### Task goal
Copy out the listing that follows, exact in every word, and skip the images.

*** Supplied material ***

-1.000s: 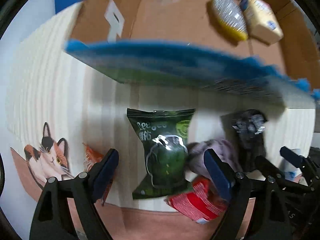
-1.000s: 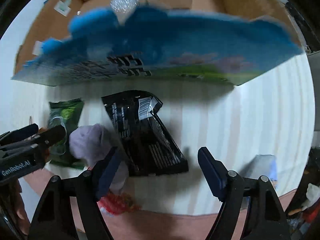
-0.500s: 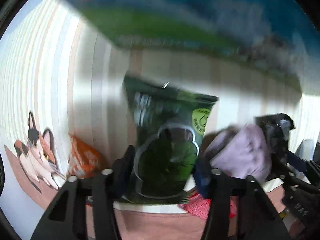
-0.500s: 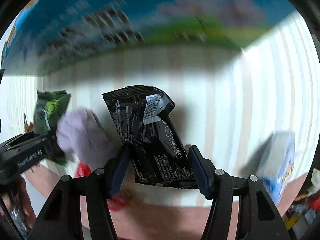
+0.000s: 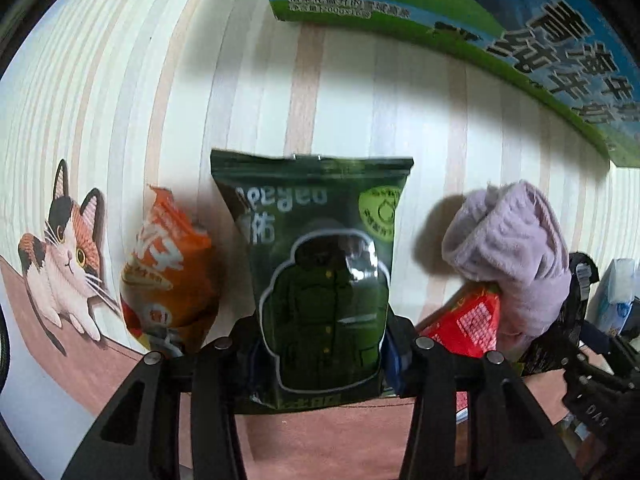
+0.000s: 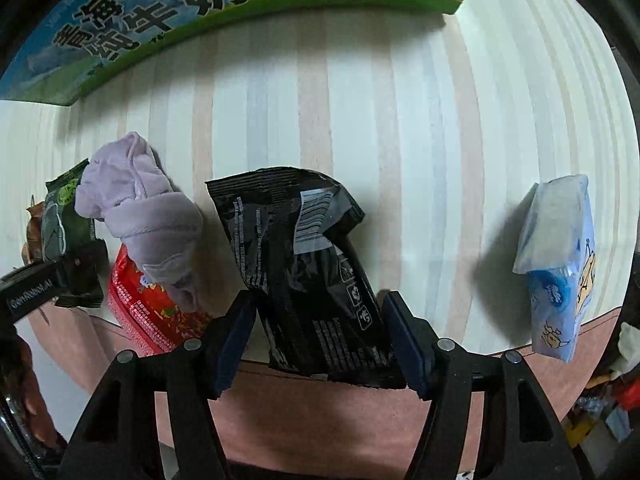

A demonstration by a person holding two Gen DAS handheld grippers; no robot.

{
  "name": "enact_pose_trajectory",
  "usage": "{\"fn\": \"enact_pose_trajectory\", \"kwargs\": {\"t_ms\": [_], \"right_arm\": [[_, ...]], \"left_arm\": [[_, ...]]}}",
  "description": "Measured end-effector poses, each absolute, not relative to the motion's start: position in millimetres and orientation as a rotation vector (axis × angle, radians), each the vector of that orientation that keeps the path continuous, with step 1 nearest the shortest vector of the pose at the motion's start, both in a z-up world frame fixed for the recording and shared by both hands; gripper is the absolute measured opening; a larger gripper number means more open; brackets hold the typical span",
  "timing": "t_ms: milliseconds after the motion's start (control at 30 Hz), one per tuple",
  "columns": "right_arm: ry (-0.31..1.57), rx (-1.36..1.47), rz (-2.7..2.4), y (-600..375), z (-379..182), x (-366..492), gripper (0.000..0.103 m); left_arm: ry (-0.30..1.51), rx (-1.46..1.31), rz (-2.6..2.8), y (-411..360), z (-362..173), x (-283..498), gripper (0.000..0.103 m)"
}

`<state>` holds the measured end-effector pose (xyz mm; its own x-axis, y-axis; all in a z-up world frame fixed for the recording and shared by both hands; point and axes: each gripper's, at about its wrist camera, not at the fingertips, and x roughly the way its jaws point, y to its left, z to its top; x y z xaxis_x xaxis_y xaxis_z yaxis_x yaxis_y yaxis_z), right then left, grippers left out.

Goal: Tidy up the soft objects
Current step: 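Grasp the green snack bag with the left tool while the right tool grasps the black bag, then carry both bags into the box and open both tools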

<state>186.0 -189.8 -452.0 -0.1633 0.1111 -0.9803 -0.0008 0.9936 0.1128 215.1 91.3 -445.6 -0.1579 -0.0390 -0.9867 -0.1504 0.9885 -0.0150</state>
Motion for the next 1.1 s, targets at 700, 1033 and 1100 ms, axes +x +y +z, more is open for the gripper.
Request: {"fn": "enact_pose_trajectory", "kwargs": {"t_ms": [700,1033,1100], "right_arm": [[1.758,0.068,0.101,-173.1,-474.0,210.6,0.063],[1.782,0.073,0.097,-167.1,-479.0,185.6,0.06],[1.782,0.069,0.087,-166.8,-479.8,184.8,0.062]], "left_arm": [[1.682,-0.247,0.088,143.4,-447.1,253.3,0.051],[1.705,-0.128,0.085,126.8,-453.0,207.4,0.038],[1.691,-0.122,0.099,128.7,-456.7,200.2,0.038]]}}
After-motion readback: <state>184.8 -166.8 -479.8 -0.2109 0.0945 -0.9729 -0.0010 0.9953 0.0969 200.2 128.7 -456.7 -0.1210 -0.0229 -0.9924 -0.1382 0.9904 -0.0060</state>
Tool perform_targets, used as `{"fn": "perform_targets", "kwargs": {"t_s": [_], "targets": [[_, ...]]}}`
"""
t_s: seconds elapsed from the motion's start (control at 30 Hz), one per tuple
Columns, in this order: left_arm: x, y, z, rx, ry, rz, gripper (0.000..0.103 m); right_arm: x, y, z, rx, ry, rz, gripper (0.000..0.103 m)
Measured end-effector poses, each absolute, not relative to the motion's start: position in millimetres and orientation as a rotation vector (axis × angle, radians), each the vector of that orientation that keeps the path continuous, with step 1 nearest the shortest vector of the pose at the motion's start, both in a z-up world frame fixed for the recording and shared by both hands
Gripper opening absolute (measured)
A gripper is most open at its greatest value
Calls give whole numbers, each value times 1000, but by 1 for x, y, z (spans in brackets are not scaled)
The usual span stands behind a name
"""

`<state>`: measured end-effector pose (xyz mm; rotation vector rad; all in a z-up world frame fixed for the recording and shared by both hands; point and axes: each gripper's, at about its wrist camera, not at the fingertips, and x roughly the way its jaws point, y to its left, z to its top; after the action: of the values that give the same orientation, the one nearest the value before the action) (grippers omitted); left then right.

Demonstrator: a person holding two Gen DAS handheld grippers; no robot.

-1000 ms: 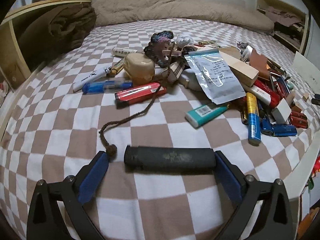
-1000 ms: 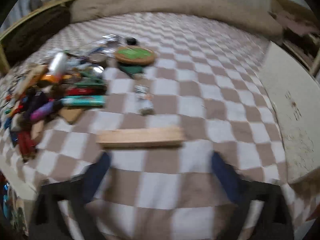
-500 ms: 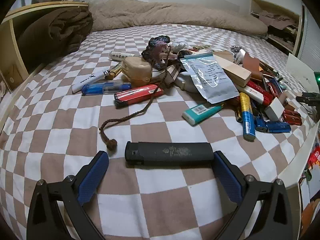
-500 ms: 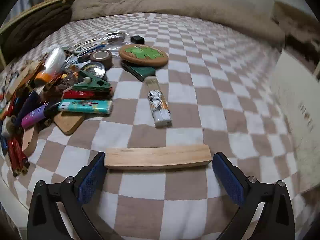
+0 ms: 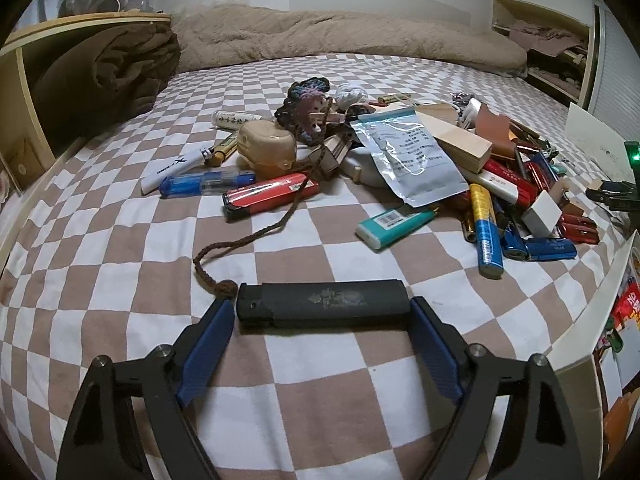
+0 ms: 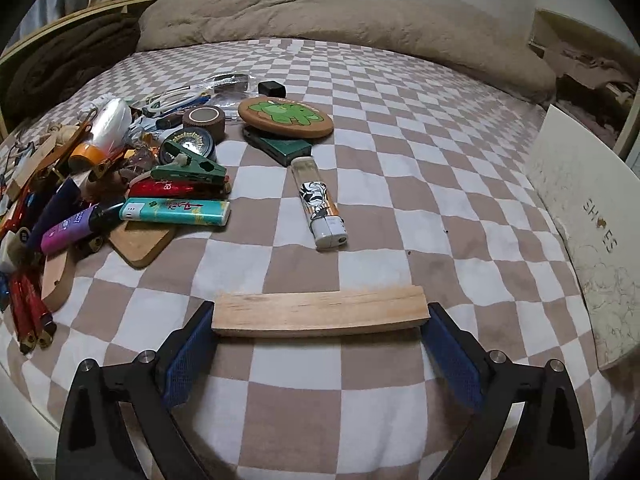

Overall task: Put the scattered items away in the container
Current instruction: 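Carry the wooden stick toward the white box while the left tool carries the black case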

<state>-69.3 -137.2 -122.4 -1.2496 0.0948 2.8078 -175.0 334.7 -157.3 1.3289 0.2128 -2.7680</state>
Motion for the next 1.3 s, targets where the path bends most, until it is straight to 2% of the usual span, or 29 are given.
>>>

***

### Solution to the problem
-1.000s: 
-1.000s: 
-0.500s: 
-0.500s: 
+0.000s: 
+0.000s: 

A demonstration by a person holding two Gen DAS handheld grippers; no robot.

{
  "name": "enact_pose_trajectory",
  "usage": "{\"fn\": \"enact_pose_trajectory\", \"kwargs\": {\"t_ms\": [_], \"right_arm\": [[_, ...]], \"left_arm\": [[_, ...]]}}",
  "description": "Measured end-effector poses, each absolute, not relative to the motion's start: position in millimetres and orientation as a rotation vector (axis × angle, radians), each the vector of that orientation that keeps the path continuous, with step 1 nearest the shortest vector of the pose at the motion's start, both in a z-up world frame fixed for the recording and shared by both hands; gripper is the absolute measured opening; a larger gripper number means more open; brackets hold the typical span",
  "timing": "t_ms: milliseconds after the motion's start (control at 30 Hz), one per tuple",
  "columns": "right_arm: ry (-0.31..1.57), rx (-1.36..1.47), rz (-2.7..2.4), y (-600..375), z (-379..182), x (-366..492), gripper (0.000..0.103 m); left_arm: ry (-0.30..1.51), rx (-1.46..1.31), rz (-2.6..2.8), y (-411..360), z (-362..173), x (-283..498), gripper (0.000..0.103 m)"
}

`<state>` holds the measured end-effector pose (xyz mm; its own x-axis, y-axis; all in a z-up world frame fixed for the recording and shared by both hands; point and axes: each gripper's, at about its wrist camera, not at the fingertips, and x roughly the way its jaws point, y to its left, z to its top; x y z xaxis_x xaxis_y xaxis_z yaxis_x yaxis_y yaxis_z), right then left, grippers left out.

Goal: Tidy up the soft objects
Current step: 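Grasp the green snack bag with the left tool while the right tool grasps the black bag, then carry both bags into the box and open both tools
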
<state>186.0 -189.8 -452.0 -0.1633 0.1111 -0.9803 -0.0008 0.9936 0.1128 215.1 91.3 -445.6 -0.1579 -0.0390 -0.9867 -0.1504 0.9885 -0.0150</state>
Motion for the next 1.1 s, targets at 700, 1033 and 1100 ms, axes +x +y +z, more is open for the gripper.
Request: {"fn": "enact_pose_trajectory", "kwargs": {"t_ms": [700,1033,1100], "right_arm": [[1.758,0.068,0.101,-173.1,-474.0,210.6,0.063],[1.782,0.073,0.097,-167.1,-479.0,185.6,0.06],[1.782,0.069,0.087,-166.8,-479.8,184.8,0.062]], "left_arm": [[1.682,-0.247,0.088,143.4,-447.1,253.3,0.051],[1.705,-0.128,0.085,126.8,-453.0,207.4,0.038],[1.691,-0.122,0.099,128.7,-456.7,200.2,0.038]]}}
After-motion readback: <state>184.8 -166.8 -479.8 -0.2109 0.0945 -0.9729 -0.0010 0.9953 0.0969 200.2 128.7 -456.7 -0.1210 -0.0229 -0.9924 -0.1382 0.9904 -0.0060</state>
Tool perform_targets, used as `{"fn": "perform_targets", "kwargs": {"t_s": [_], "targets": [[_, ...]]}}`
"""
t_s: seconds elapsed from the motion's start (control at 30 Hz), one per tuple
Columns, in this order: left_arm: x, y, z, rx, ry, rz, gripper (0.000..0.103 m); right_arm: x, y, z, rx, ry, rz, gripper (0.000..0.103 m)
Measured end-effector poses, each absolute, not relative to the motion's start: position in millimetres and orientation as a rotation vector (axis × angle, radians), each the vector of that orientation that keeps the path continuous, with step 1 nearest the shortest vector of the pose at the motion's start, both in a z-up world frame fixed for the recording and shared by both hands
Gripper opening absolute (measured)
A gripper is most open at its greatest value
Calls give whole numbers, each value times 1000, but by 1 for x, y, z (spans in brackets are not scaled)
The usual span stands behind a name
"""

`<state>`: measured end-effector pose (xyz mm; rotation vector rad; all in a z-up world frame fixed for the recording and shared by both hands; point and axes: each gripper's, at about its wrist camera, not at the fingertips, and x roughly the way its jaws point, y to its left, z to its top; after the action: of the values that give the same orientation, the one nearest the value before the action) (grippers omitted); left then right.

Demonstrator: a person holding two Gen DAS handheld grippers; no robot.

-1000 ms: 
-1000 ms: 
-500 ms: 
-500 ms: 
+0 ms: 
+0 ms: 

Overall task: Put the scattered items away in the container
Current instruction: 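Carry the wooden stick toward the white box while the left tool carries the black case
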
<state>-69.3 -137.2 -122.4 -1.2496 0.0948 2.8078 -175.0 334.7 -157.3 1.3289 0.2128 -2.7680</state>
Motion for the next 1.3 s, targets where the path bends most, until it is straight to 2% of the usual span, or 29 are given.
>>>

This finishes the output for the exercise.